Service dégradé sous Jagutpal, contrairement à sous le règne de Navin Ramgoolam

Bose Soonarane évoque le fait qu’il existe désormais des médicaments qui permettent de corriger le taux de sucre et d’empêcher la fonction rénale de se dégrader. Mais il soulève des inquiétudes concernant l’efficacité et la qualité de ceux fournis dans les hôpitaux publics mauriciens. « Il s’agit souvent de contrefaçons ne respectant pas les normes, choisis principalement pour leur faible coût. Cette situation a conduit à une perte de confiance dans le système de santé public, poussant de nombreux patients à se tourner vers le secteur privé pour leurs médicaments, malgré les coûts de plus en plus élevés », explique le secrétaire de la RDPA. Il souligne l’importance de fournir des médicaments de qualité, certifiés par des organismes reconnus tels que la Food and Drug Administration (FDA). Concernant la dégradation des services proposés dans les hôpitaux, il met directement en cause Kailesh Jagutpal, le ministre de la Santé. « Avant, les patients dialysés recevaient des produits de qualité sous le gouvernement travailliste, avec Navin Ramgoolam au pouvoir. Aujourd’hui, la situation s’est dégradée. Pravind Jugnauth promet des médicaments gratuits, mais comment cela va-t-il fonctionner en pratique ? Les pharmacies privées pourront-elles gérer autant de prescriptions ? »

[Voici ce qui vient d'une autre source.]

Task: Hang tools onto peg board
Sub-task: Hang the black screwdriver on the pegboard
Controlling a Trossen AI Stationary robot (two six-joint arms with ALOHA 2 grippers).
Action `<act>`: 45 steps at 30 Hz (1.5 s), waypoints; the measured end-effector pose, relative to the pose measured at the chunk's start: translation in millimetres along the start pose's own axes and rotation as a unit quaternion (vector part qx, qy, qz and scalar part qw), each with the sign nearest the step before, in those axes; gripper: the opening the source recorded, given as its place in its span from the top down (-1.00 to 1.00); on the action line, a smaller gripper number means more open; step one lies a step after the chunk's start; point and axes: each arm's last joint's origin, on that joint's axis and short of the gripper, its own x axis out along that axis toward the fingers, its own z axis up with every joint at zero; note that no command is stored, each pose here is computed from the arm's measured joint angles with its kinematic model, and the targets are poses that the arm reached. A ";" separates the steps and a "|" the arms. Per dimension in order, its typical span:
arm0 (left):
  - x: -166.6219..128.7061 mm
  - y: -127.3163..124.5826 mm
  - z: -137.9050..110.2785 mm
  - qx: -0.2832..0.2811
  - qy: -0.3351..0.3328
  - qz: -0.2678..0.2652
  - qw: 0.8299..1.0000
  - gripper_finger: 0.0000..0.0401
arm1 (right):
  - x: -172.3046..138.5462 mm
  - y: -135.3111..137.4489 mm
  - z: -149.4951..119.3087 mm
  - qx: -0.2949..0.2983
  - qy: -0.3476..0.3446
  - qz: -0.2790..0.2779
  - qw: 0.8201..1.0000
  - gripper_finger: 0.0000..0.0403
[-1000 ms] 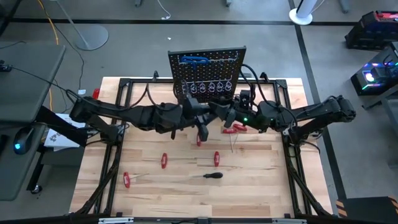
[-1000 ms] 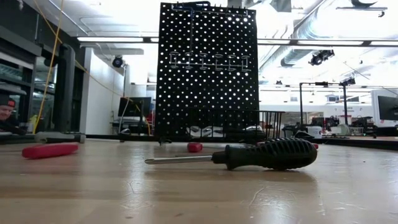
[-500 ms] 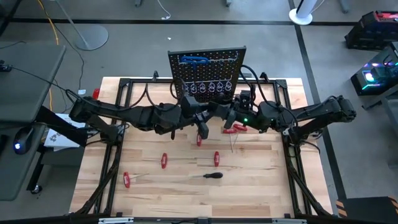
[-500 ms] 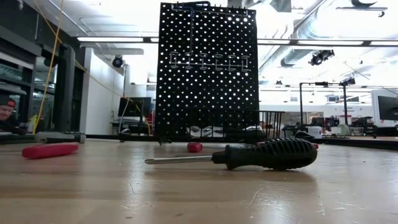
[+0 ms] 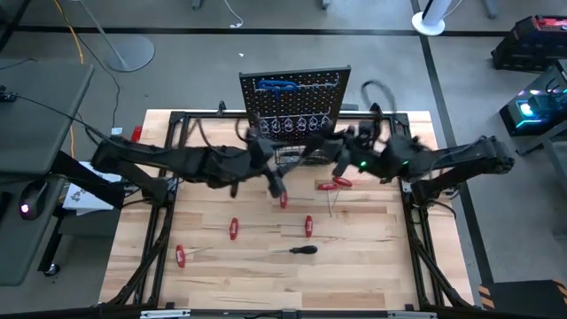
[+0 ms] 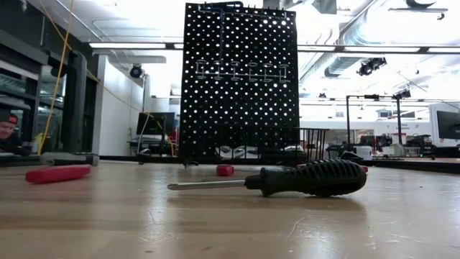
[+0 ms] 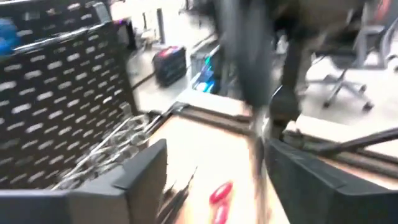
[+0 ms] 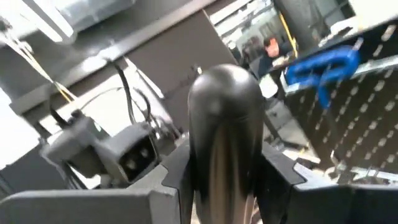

La situation actuelle met en lumière la nécessité d’une refonte complète du système de santé mauricien. Il est urgent d’augmenter la capacité d’implantation des fistules artério-veineuses, d’améliorer la qualité des médicaments fournis, et de mettre en place des stratégies de prévention plus efficaces pour les maladies chroniques telles que le diabète et l’hypertension, qui sont souvent à l’origine des insuffisances rénales. Face à ces défis multiples, Bose Soonarane et son association appellent à une action immédiate et concertée de la part des autorités sanitaires mauriciennes. L’objectif est clair : garantir des soins de qualité et sécurisés pour tous les patients dialysés de l’île, et plus largement, améliorer l’ensemble du système de santé pour le bénéfice de tous les Mauriciens.